[WHAT IS NEEDED]:
Copy out every line of the records in which "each" can be found.

Records from a collection:
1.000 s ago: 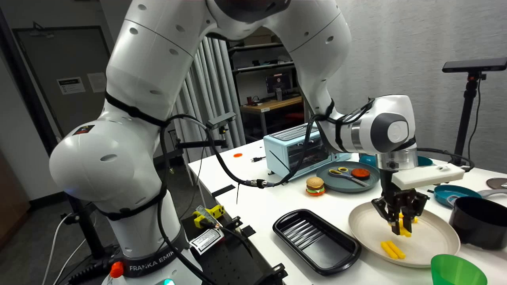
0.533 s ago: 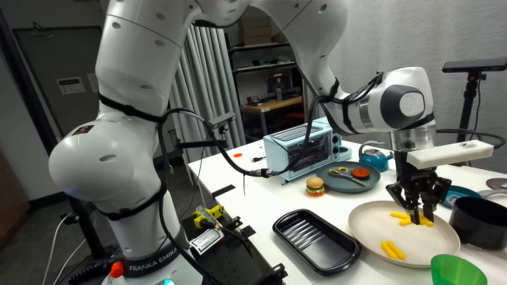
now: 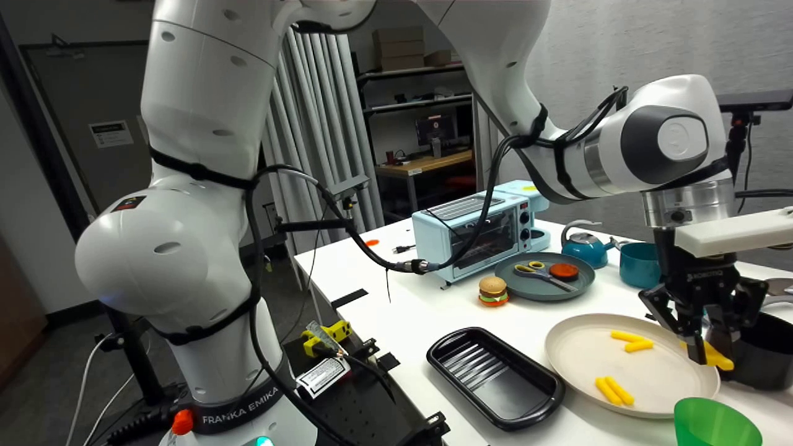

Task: Put the chips in the green cup

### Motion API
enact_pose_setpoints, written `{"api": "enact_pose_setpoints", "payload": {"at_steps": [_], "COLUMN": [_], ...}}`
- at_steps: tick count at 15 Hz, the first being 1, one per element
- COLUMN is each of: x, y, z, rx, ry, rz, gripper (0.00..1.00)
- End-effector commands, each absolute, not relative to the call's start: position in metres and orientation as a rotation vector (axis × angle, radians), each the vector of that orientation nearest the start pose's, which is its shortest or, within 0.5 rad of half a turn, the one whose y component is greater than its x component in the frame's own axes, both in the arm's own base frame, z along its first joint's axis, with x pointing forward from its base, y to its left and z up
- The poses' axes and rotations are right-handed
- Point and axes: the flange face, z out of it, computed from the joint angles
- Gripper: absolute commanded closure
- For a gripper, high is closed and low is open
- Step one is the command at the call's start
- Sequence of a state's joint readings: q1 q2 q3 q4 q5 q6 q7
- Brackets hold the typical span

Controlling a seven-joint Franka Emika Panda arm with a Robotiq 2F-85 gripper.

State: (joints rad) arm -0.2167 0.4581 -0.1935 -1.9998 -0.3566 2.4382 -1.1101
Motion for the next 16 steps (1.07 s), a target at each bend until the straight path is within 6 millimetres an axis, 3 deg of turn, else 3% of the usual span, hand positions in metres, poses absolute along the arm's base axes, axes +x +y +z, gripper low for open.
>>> {"api": "enact_pose_setpoints", "payload": {"at_steps": [1,13,14,15,16], "x": [0.542,0.521,0.520,0.520,0.519], "y": [-0.254,-0.271,-0.272,-0.273,-0.273], "z": [0.233,0.211,0.210,0.210,0.209], "rx": [-2.955,-2.960,-2.959,-2.958,-2.956], "ry": [-1.544,-1.518,-1.521,-1.520,-1.524], "rz": [0.443,0.589,0.601,0.608,0.615], "gripper": [0.93,0.93,0.57,0.44,0.38]}}
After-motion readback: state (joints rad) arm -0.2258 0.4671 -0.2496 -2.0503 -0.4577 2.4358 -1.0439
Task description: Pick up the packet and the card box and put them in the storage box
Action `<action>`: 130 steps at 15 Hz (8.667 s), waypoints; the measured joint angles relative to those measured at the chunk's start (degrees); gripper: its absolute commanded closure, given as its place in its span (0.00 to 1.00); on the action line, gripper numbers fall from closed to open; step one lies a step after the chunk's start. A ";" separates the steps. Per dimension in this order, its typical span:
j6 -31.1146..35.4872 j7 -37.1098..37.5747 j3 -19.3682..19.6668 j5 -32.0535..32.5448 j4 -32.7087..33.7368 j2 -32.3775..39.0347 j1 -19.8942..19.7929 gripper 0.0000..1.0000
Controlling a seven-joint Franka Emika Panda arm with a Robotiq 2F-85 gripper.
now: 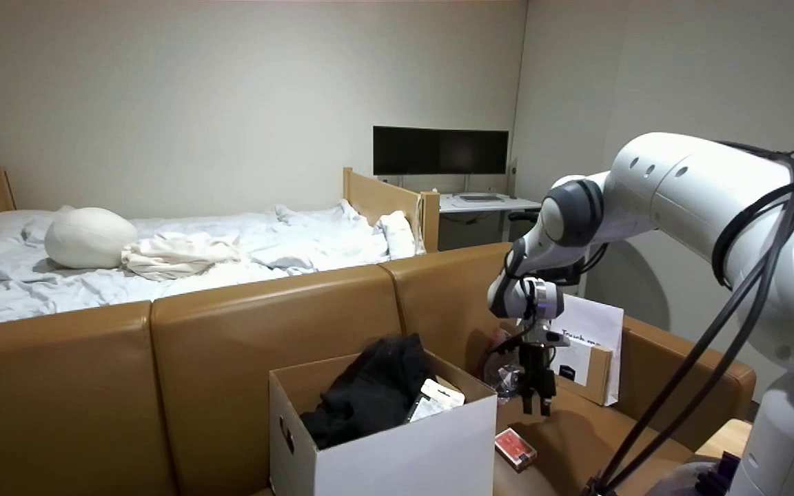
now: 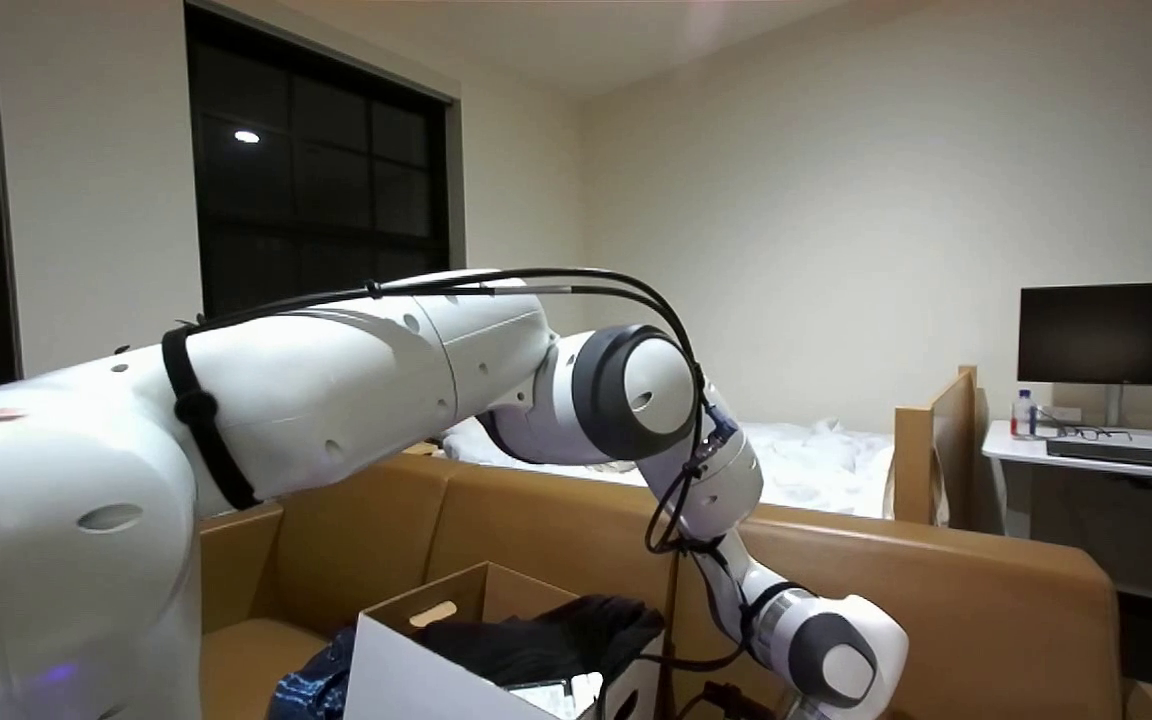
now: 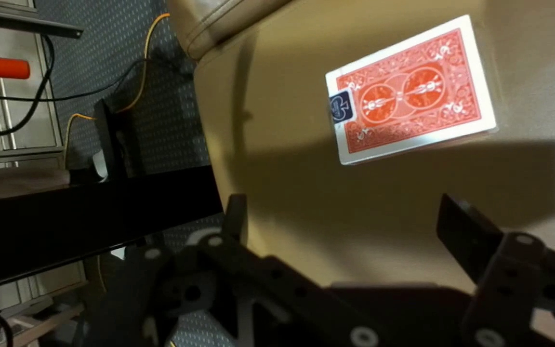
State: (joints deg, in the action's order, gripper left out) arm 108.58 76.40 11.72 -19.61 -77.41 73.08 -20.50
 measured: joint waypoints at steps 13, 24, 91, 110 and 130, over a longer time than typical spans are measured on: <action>4.84 2.88 1.80 -2.20 -2.46 1.13 0.99 0.00; 44.82 -14.94 -5.31 -13.70 -32.06 -11.93 0.33 0.00; 0.86 20.00 -2.05 -4.09 16.14 12.85 0.25 0.00; -0.71 15.96 -6.80 -4.23 15.64 12.75 -10.08 0.00; 10.73 33.76 -5.45 -11.49 11.76 12.81 -3.46 0.00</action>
State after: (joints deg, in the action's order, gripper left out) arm 119.30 110.16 6.27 -31.10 -65.65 85.89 -23.96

[RESPONSE FOR THIS EXERCISE]:
- COLUMN is each of: x, y, z, rx, ry, rz, gripper (0.00..1.00)
- End-effector commands, each absolute, not relative to the call's start: position in metres and orientation as a rotation vector (axis × angle, radians), each the vector of that orientation nearest the start pose's, which is its shortest or, within 0.5 rad of half a turn, the one whose y component is greater than its x component in the frame's own axes, both in the arm's own base frame, z along its first joint's axis, with x pointing forward from its base, y to its left and z up
Motion for the next 16 steps (1.07 s), a target at each bend until the straight path is within 6 millimetres an axis, 3 deg of turn, else 3% of the usual span, hand positions in metres, poses absolute along the arm's base axes, axes +x +y +z, gripper low for open.

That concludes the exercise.